### [Dataset records]

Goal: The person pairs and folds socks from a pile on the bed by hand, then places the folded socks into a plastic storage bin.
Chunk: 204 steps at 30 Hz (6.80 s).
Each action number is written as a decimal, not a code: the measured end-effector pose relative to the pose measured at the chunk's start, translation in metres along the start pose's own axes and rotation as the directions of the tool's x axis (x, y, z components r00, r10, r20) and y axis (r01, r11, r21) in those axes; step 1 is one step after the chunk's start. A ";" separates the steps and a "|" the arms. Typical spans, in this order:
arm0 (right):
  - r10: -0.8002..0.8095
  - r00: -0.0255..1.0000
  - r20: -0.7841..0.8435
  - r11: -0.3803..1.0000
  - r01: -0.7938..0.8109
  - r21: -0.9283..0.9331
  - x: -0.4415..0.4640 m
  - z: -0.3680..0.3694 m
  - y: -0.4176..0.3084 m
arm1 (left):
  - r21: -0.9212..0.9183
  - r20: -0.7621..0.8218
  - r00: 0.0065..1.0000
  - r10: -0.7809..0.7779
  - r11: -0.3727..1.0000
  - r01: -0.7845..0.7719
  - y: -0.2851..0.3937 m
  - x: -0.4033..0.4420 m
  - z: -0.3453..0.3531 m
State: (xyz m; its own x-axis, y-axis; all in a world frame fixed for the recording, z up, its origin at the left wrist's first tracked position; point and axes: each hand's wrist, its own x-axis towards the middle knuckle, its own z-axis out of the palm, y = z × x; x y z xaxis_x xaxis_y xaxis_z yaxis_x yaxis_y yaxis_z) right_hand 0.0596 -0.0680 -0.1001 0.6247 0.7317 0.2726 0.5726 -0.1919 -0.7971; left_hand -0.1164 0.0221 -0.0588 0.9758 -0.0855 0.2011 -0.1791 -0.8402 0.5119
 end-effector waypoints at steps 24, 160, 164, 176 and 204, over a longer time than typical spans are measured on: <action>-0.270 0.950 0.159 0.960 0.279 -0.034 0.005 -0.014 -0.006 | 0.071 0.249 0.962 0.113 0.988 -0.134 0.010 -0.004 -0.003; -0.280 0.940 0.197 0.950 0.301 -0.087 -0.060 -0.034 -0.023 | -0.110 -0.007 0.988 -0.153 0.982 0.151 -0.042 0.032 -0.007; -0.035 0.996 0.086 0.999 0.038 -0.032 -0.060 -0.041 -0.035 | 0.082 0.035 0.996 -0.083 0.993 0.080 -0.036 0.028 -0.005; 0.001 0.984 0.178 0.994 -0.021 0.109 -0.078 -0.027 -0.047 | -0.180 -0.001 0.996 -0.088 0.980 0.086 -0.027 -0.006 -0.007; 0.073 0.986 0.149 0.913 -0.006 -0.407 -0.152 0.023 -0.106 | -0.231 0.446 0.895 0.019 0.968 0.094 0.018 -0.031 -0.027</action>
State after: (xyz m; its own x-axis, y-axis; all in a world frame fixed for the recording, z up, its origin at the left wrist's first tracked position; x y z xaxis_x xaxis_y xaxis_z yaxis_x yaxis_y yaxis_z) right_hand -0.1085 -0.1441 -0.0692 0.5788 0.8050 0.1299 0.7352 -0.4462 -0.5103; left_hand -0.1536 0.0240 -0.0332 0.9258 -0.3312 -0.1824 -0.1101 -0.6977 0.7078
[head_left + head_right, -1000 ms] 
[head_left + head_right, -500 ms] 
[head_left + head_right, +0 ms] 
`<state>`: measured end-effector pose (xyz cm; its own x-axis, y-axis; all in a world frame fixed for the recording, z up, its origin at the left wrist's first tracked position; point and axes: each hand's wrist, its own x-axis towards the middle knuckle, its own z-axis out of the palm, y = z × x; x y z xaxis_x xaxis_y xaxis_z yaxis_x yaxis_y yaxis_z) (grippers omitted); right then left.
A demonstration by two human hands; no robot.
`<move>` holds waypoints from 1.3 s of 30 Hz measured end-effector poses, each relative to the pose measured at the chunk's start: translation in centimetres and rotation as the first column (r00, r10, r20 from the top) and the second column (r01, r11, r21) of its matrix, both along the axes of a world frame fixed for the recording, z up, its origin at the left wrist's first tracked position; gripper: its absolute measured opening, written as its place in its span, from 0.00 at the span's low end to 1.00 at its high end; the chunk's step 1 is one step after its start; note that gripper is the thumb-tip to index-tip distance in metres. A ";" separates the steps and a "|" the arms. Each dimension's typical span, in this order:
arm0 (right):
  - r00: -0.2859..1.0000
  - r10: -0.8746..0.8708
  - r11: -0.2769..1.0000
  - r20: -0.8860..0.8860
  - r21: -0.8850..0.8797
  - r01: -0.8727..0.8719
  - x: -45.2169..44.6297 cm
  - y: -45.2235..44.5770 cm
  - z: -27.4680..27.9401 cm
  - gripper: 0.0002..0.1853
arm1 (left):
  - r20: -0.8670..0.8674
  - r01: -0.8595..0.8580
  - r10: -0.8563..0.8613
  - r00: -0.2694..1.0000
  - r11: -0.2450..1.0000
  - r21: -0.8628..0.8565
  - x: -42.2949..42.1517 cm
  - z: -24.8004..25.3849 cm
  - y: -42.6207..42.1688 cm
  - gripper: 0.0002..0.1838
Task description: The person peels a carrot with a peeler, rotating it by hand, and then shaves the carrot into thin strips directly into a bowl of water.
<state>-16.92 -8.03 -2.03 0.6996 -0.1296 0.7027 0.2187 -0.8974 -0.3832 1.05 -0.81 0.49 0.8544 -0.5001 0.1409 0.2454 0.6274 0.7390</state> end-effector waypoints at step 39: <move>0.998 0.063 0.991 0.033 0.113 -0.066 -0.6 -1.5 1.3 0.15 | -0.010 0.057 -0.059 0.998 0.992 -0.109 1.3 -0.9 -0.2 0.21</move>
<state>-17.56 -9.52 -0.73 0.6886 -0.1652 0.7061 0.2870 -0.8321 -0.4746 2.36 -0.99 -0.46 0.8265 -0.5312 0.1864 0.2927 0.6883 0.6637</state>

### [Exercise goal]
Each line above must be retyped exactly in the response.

### [Answer to the exercise]
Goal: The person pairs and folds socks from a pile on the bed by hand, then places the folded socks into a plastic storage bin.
Chunk: 204 steps at 30 Hz (6.80 s).
Each action number is written as a decimal, not a code: the measured end-effector pose relative to the pose measured at the chunk's start, translation in metres along the start pose's own axes and rotation as the directions of the tool's x axis (x, y, z components r00, r10, r20) and y axis (r01, r11, r21) in those axes; step 1 is one step after the chunk's start. A ";" separates the steps and a "|" the arms. Typical spans, in this order:
arm0 (right):
  - r10: -0.8002..0.8095
  - r00: -0.0255..1.0000
  - r20: -0.7841..0.8435
  - r11: -0.3803..1.0000
  - r01: -0.7938..0.8109
  - r21: -0.9283..0.9331
  - x: -0.4415..0.4640 m
  - z: -0.3680..0.3694 m
  - y: -0.4176..0.3084 m
arm1 (left):
  - r21: -0.9212..0.9183
  - r20: -0.7621..0.8218
  - r00: 0.0065..1.0000
  - r10: -0.7809..0.7779
  - r11: -0.3727..1.0000
  - r01: -0.7845..0.7719
  - y: -0.2851..0.3937 m
  - x: -0.4033..0.4420 m
  - z: -0.3453..0.3531 m
State: (xyz m; its own x-axis, y-axis; all in a world frame fixed for the recording, z up, its origin at the left wrist's first tracked position; point and axes: each hand's wrist, its own x-axis towards the middle knuckle, its own z-axis out of the palm, y = z × x; x y z xaxis_x xaxis_y xaxis_z yaxis_x yaxis_y yaxis_z) right_hand 0.0596 -0.0680 -0.1001 0.6247 0.7317 0.2726 0.5726 -0.1919 -0.7971; left_hand -0.1164 0.0221 -0.0588 0.9758 -0.0855 0.2011 -0.1791 -0.8402 0.5119
 end-effector waypoints at steps 24, 160, 164, 176 and 204, over a longer time than typical spans are measured on: <action>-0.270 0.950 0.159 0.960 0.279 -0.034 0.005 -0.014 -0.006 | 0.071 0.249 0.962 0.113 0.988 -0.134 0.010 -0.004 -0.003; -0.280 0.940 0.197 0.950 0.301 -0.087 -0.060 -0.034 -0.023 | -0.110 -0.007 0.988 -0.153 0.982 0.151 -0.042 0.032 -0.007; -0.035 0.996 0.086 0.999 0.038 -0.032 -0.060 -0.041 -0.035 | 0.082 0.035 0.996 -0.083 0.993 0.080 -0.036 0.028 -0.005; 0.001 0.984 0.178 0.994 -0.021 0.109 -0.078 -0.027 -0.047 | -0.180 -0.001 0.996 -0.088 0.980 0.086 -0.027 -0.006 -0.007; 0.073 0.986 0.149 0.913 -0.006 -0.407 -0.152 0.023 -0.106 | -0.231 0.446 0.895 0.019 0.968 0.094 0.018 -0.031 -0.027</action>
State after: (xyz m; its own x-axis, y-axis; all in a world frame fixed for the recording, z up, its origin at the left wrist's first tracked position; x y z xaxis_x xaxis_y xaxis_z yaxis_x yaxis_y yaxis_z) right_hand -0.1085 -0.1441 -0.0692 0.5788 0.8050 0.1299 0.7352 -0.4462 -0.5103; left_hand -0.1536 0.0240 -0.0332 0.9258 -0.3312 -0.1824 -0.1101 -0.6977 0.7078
[head_left + head_right, -1000 ms] 
[head_left + head_right, -500 ms] 
[head_left + head_right, +0 ms] 
`<state>`: measured end-effector pose (xyz cm; its own x-axis, y-axis; all in a world frame fixed for the recording, z up, its origin at the left wrist's first tracked position; point and axes: each hand's wrist, its own x-axis towards the middle knuckle, its own z-axis out of the palm, y = z × x; x y z xaxis_x xaxis_y xaxis_z yaxis_x yaxis_y yaxis_z) (grippers omitted); right then left.
A demonstration by two human hands; no robot.
`<move>` holds waypoints from 1.3 s of 30 Hz measured end-effector poses, each relative to the pose measured at the chunk's start: translation in centimetres and rotation as the first column (r00, r10, r20 from the top) and the second column (r01, r11, r21) of its matrix, both along the axes of a world frame fixed for the recording, z up, its origin at the left wrist's first tracked position; gripper: its absolute measured opening, written as its place in its span, from 0.00 at the span's low end to 1.00 at its high end; the chunk's step 1 is one step after its start; note that gripper is the thumb-tip to index-tip distance in metres. A ";" separates the steps and a "|" the arms. Each dimension's typical span, in this order:
arm0 (right):
  - r00: -0.2859..1.0000
  - r10: -0.8746..0.8708
  - r11: -0.2769..1.0000
  - r20: -0.8860..0.8860
  - r21: -0.8850..0.8797
  - r01: -0.8727..0.8719
  - x: -45.2169..44.6297 cm
  - y: -45.2235..44.5770 cm
  - z: -27.4680..27.9401 cm
  - gripper: 0.0002..0.1853
arm1 (left):
  - r20: -0.8670..0.8674
  - r01: -0.8595..0.8580
  - r10: -0.8563..0.8613
  - r00: -0.2694..1.0000
  - r11: -0.2450..1.0000
  - r21: -0.8628..0.8565
  - x: -42.2949..42.1517 cm
  - z: -24.8004..25.3849 cm
  - y: -42.6207..42.1688 cm
  - gripper: 0.0002..0.1838
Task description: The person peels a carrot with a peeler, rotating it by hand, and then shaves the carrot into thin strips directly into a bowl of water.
<state>-16.92 -8.03 -2.03 0.6996 -0.1296 0.7027 0.2187 -0.8974 -0.3832 1.05 -0.81 0.49 0.8544 -0.5001 0.1409 0.2454 0.6274 0.7390</state> end-effector waypoints at step 39: <move>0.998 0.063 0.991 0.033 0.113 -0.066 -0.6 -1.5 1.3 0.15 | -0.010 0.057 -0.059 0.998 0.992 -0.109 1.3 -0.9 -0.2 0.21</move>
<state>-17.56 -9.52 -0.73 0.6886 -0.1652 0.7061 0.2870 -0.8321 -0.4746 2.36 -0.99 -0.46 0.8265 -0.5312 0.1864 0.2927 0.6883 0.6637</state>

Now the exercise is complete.